* **What is needed**: Your answer should be every line with the word "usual", copied from the data below.

*** Stored data ***

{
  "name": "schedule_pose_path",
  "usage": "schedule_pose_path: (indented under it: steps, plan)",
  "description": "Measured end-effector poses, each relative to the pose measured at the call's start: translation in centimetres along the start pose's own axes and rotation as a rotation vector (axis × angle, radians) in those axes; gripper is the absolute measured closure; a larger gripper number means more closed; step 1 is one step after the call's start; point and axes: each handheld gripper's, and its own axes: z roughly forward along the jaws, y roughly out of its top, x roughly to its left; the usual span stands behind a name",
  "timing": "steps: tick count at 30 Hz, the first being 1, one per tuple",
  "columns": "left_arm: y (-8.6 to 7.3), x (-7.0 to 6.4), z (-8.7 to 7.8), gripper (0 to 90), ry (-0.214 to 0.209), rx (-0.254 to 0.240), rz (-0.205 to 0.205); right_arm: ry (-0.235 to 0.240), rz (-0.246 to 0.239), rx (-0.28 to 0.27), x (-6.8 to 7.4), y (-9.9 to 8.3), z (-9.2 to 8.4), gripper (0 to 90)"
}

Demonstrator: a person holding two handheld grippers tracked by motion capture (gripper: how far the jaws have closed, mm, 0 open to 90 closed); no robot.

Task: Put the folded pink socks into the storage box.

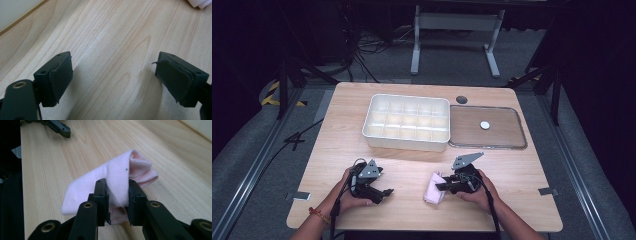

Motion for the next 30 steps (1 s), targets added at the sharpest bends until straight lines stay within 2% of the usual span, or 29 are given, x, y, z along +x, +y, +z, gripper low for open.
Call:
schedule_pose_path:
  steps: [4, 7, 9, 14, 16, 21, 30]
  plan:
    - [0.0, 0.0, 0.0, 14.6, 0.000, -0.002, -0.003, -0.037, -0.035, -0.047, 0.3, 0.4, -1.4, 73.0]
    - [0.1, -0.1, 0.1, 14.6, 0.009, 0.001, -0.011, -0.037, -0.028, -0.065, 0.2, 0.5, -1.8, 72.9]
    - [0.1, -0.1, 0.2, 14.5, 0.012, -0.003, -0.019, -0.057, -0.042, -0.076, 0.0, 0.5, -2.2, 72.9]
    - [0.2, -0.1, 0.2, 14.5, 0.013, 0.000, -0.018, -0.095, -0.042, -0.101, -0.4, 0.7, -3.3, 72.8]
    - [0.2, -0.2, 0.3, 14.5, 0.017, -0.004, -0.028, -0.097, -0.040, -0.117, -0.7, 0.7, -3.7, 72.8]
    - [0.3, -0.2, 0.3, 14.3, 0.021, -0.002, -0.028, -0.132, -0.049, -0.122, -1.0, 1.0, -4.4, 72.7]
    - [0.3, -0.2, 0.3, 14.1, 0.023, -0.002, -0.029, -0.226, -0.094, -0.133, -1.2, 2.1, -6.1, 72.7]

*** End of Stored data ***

* **Answer to this task**:
  "description": "Measured end-effector poses, each relative to the pose measured at the call's start: translation in centimetres along the start pose's own axes and rotation as a rotation vector (axis × angle, radians) in those axes; gripper is the absolute measured closure; a larger gripper number means more closed; step 1 is one step after the call's start; point and axes: each handheld gripper's, and its own axes: z roughly forward along the jaws, y roughly out of its top, x roughly to its left; the usual span stands behind a name",
Motion for the next 30 steps (1 s), targets added at the sharpest bends until straight lines stay within 2% of the usual span, or 29 are given, x, y, z along +x, +y, +z, gripper low for open.

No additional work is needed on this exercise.